The political parties have proposed a range of policies aimed at protecting NHS funding and maintaining “front-line” services. These include, predictably, reducing bureaucracy and waste, and working more efficiently. Ideas to achieve this include: abolishing primary care trusts (PCTs) and replacing them with locally appointed and locally elected health boards; scrapping the disastrous and hugely expensive centralised information technology project, “Connecting for Health”; and reducing by a third the amount spent by the Department of Health on advertising and publicity. One of the Labour Party’s ideas was to rename the Department of Health as the Department of Public Health, emphasising the importance attached to preventive medicine and health promotion. The Labour government has also set great store by its QIPP (Quality, Innovation, Productivity and Prevention) program, much of which is designed to encourage collaboration between primary and secondary carers, particularly for patients with long-term conditions. This is welcome, because consultants and general practitioners seem to have drifted apart again in recent years, perhaps partly because of the way that funding at PCT level encourages a competitive rather than collaborative approach to service design.
Perhaps the Labour government’s most controversial proposal — and one definitely not designed to save money — was to introduce a state-funded social care system, along with arrangements to support the costs of end-of-life care for the elderly. It is difficult to see how, in the present financial context, such proposals can be entertained without a massive rise in personal taxation.

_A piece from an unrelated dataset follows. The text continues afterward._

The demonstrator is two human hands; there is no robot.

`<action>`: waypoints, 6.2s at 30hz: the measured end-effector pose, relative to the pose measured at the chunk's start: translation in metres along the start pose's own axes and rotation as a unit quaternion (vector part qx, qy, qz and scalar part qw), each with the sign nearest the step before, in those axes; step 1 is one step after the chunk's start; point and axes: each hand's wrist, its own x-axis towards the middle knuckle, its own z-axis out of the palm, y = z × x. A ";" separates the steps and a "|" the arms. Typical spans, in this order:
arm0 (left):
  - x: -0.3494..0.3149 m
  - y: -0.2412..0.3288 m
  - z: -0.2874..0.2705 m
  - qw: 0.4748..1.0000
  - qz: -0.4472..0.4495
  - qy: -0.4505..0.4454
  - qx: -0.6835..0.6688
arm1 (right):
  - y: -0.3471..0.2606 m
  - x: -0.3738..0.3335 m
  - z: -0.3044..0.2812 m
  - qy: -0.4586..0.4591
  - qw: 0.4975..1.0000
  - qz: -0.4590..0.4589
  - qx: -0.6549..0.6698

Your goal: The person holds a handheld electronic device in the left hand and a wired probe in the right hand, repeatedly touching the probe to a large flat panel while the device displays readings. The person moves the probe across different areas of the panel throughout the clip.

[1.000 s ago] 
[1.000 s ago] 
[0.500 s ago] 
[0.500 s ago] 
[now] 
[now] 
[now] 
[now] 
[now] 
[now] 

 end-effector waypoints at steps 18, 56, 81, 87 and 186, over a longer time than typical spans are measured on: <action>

The 2008 inquiry led by Sir John Tooke1 recommended an extension of training for general practice to 4 or even 5 years, and it was disappointing to hear recently that these proposals have not been supported by the body overseeing postgraduate training in the UK. This is a great shame, because not only is the UK out of step with GP training in many other countries, but also the increasing “secondary–primary care shift” in the focus of care means that general practice is being asked to handle patients with more and more complex conditions. This requires adequate, often additional, specialist-based training, as well as more time in practice, and may also have implications for undergraduate teaching. After all, about half our qualifying doctors become GPs, and the task of general practice is becoming more demanding by the year, as GPs are required to deal with populations with changing demographic, ethnic and cultural characteristics, not to mention new infectious diseases and new twists on the old, non-communicable ones.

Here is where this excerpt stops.